The name of Rev. Frank Cross, who was appointed to the charge of the Rosebud Indian Mission, was by mistake not printed in the roll of workers. He is there, however, and his work has gone on bravely and hopefully.
We wish that the extent, and necessity, and hopefulness of our mountain work, were more fully understood by our readers. Now is our opportunity and the accepted time to answer the most urgent appeals from this neglected region in the heart of our country. Our Congregational churches are just what are needed to uplift these people. One of our earnest missionaries writes us:—
"The A.M.A. has done a work here to be profoundly grateful for as a beginning, but thus far it is only playing around the edge of its mountain work. This mountain region is of great extent. Sober calculation from facts already gleaned, makes a thousand Congregational churches in these mountains the possibility of the future, if only the strategic points can now be occupied. One church and one school to a county, should be our immediate aim; then we can throw upon these the work of developing native teachers and preachers for the rest. There are forty counties waiting for us, and all our mountain work so far is in three or four. I see this place where I am, changing like magic under the influence of school and church, but the necessity for our going forward oppresses me. I am ready for any additional labor, and will carry any burden my strength will permit, if only the American Missionary Association will take for its motto, 'One church and one school in every mountain county, as fast as they can be established.' I feel, when I see the need, as if I could plead the money right out of the most self-indulgent members of our favored churches at home. It would not be expensive as compared with other missionary work. Cannot some way be devised for making a large advance on the present movement?"

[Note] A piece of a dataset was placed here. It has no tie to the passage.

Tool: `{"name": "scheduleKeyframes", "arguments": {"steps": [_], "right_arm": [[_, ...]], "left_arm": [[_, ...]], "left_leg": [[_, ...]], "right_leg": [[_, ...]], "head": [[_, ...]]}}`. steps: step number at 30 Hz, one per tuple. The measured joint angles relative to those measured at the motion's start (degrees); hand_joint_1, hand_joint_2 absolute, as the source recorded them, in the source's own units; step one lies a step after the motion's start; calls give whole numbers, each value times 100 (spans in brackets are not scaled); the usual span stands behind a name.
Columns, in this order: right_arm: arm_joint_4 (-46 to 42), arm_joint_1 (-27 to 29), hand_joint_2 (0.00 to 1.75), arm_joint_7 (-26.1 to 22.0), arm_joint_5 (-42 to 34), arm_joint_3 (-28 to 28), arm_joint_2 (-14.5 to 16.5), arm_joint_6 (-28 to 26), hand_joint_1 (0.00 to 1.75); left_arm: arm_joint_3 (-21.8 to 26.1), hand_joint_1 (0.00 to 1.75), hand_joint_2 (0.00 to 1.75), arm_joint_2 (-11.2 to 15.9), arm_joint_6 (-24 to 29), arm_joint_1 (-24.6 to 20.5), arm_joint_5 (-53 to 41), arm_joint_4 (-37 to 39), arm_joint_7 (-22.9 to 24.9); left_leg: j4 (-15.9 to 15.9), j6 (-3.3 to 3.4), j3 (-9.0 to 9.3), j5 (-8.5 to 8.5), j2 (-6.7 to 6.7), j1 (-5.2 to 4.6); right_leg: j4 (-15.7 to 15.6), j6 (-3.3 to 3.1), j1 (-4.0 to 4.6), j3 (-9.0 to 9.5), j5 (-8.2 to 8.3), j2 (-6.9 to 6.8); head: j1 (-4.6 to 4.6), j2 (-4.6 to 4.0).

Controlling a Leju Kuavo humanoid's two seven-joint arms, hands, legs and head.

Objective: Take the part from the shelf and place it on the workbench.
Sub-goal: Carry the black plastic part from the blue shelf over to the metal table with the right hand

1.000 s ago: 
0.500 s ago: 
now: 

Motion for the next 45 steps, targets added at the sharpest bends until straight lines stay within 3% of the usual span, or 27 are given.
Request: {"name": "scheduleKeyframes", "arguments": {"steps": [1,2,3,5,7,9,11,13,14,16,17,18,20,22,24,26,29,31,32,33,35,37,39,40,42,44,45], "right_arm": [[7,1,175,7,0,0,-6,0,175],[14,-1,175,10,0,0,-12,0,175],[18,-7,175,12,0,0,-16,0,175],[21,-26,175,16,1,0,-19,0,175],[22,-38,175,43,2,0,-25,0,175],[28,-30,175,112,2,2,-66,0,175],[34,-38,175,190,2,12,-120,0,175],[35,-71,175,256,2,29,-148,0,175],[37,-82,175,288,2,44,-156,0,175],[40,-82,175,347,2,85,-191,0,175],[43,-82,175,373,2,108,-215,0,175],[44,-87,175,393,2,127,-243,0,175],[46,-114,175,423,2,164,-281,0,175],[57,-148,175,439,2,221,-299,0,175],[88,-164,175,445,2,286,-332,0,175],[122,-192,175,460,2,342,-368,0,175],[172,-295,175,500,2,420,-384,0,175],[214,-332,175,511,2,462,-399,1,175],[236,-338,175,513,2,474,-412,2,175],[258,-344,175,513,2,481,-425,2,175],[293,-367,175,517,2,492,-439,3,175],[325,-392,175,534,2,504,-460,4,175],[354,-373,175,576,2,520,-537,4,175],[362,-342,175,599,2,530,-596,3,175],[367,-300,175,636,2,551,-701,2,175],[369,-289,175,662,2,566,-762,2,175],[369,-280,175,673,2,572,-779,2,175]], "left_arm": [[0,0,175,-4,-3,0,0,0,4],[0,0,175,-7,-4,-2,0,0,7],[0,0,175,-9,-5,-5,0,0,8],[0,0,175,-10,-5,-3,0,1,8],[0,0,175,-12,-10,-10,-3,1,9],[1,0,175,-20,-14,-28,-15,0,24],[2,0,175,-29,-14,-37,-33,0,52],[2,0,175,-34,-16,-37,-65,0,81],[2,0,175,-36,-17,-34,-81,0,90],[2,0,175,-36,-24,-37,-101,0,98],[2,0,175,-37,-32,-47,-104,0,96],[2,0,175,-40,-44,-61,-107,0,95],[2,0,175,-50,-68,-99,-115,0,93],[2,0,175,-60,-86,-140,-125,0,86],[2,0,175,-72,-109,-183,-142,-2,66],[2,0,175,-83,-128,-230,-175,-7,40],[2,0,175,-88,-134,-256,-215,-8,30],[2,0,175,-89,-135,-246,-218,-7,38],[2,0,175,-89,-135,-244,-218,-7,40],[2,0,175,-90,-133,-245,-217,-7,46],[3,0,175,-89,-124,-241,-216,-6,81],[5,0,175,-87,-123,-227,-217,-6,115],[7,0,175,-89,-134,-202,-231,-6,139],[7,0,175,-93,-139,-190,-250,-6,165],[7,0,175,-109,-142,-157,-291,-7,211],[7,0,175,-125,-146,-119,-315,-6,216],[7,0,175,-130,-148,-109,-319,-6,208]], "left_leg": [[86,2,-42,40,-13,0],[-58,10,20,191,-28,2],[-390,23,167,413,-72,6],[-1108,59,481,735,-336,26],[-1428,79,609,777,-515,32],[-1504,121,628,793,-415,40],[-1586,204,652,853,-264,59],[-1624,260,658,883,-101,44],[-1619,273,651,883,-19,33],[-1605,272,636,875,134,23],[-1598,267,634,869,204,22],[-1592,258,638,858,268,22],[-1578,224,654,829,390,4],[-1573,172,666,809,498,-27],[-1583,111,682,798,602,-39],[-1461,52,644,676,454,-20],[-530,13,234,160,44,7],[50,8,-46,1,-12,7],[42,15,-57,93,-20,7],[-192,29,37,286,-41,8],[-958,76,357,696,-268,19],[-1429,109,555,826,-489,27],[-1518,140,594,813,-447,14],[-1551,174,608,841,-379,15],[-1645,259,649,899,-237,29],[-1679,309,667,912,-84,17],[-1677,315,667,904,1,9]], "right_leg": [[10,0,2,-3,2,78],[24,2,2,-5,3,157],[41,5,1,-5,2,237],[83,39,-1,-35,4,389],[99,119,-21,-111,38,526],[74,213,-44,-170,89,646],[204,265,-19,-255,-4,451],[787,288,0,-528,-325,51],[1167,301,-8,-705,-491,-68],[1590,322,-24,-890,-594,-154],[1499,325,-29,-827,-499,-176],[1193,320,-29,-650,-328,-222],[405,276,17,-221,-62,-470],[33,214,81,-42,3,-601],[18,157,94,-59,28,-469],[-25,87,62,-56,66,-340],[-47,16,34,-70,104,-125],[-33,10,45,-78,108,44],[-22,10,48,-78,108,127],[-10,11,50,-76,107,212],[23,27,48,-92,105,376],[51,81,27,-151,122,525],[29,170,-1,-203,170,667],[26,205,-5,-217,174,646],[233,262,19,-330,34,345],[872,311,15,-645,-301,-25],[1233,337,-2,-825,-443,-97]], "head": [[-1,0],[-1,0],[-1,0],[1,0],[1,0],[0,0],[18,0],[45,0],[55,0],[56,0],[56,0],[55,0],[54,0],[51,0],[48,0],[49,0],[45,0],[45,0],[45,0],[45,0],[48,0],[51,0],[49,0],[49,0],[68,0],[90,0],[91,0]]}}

Those who thought to cripple Atlanta University because it could not yield its principles for the sake of a State appropriation of $8,000 made a mistake. They have helped that which they meant to hinder. The university will get the money. Joseph's brethren took counsel together and said, "We will see what will become of his dream," and they thought they had a sure thing when they put him in a pit, but they discovered some years after that this was but a way-station on the direct road to the Viceroyship of Egypt, and they saw what became of his dream.
When Napoleon the First wished to hinder the Huguenot Church, he gave it a small stipend in order to retain hold of it. He appropriated just enough to keep it a cripple. When the State of Georgia thought the education of the Negro was becoming too marked, it reversed the policy of the far-seeing Bonaparte and took its hands off. We have never thought that Napoleon was a truly good man, but we do believe that he had a larger idea of the philosophy of control than the author of the Glenn Bill. If the State had held on, it might have hindered, but it has lost its hold.
Would it not sound well to the American people to have it said that in the United States of America, in the year 1888, our missionaries were imprisoned for reading the Bible to a heathen tribe of Indians who lived remote from civilization, the crime of it being that it was read in the only language which they could understand?